Turing Award goes to Barbara Liskov

Barbara Liskov has won this year's Turing Award, because of her innovations in software language design.

The Association for Computing Machinery (ACM) awarded Liskov the prize, which is named after British mathematician Alan M. Turing and comes with a $250,000 (181,000) reward.

After graduating from Stanford University in 1968 as the first American woman to be awarded a PhD in computer science, she worked in programming, creating ways to make languages reliable and easier to manage.

"Her contributions have led to fundamental changes in building the computer software programs that form the infrastructure of our information-based society. Her legacy has made software systems more accessible, reliable, and secure 24/7," the ACM said.

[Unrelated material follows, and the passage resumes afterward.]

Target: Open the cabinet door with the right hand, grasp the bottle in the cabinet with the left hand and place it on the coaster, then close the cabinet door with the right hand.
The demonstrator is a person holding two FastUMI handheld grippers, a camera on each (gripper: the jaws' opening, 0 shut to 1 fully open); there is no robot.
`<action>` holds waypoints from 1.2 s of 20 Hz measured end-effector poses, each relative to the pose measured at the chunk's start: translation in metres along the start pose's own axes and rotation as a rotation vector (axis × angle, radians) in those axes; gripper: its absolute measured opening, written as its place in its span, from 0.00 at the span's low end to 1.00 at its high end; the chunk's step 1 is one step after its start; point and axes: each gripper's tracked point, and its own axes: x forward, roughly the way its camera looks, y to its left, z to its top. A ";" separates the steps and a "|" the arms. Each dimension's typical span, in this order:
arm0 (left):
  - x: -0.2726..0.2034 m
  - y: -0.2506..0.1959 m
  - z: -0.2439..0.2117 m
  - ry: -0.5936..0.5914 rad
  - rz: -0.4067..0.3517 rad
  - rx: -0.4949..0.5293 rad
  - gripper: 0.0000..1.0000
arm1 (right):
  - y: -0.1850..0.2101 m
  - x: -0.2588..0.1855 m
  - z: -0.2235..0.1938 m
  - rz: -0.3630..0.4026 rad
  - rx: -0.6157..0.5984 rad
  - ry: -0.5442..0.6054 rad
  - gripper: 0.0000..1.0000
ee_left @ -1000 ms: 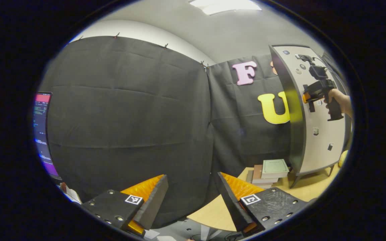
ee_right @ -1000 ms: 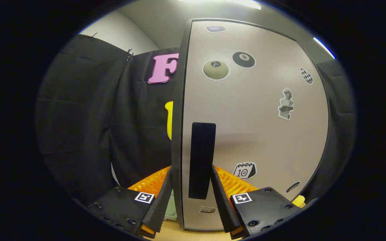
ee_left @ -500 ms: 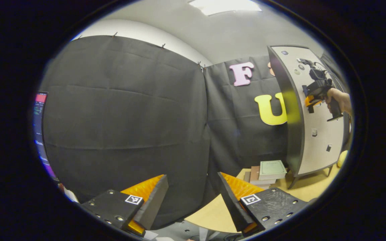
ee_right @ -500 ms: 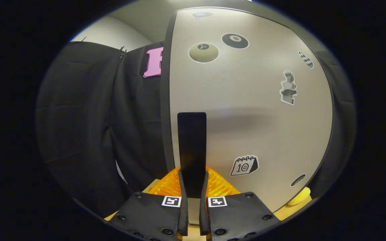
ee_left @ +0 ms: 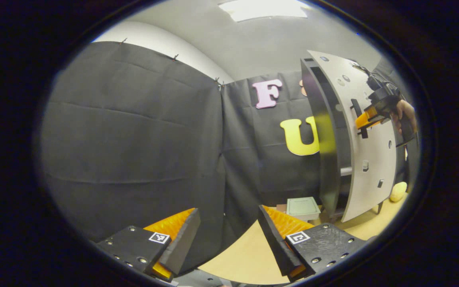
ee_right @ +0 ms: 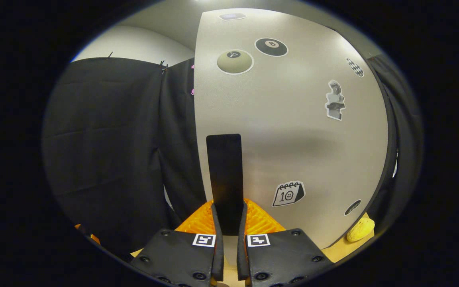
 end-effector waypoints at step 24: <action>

The group said her biggest impact is in data abstraction, showing how the idea could make software easier to build and manage. She also designed the CLU and Argus programming languages, the latter of which "laid the groundwork for modern search engines," said ACM.

Lately, she's been researching ways to let systems continue to run despite component failures a key area for ensuring the internet remains reliable. She is now based at the Massachusetts Institute of Technology (MIT).

Professor Dame Wendy Hall, ACM's President, said: "Her elegant solutions have enriched the research community, but they have also had a practical effect as well They have led to the design and construction of real products that are more reliable than were believed practical not long ago."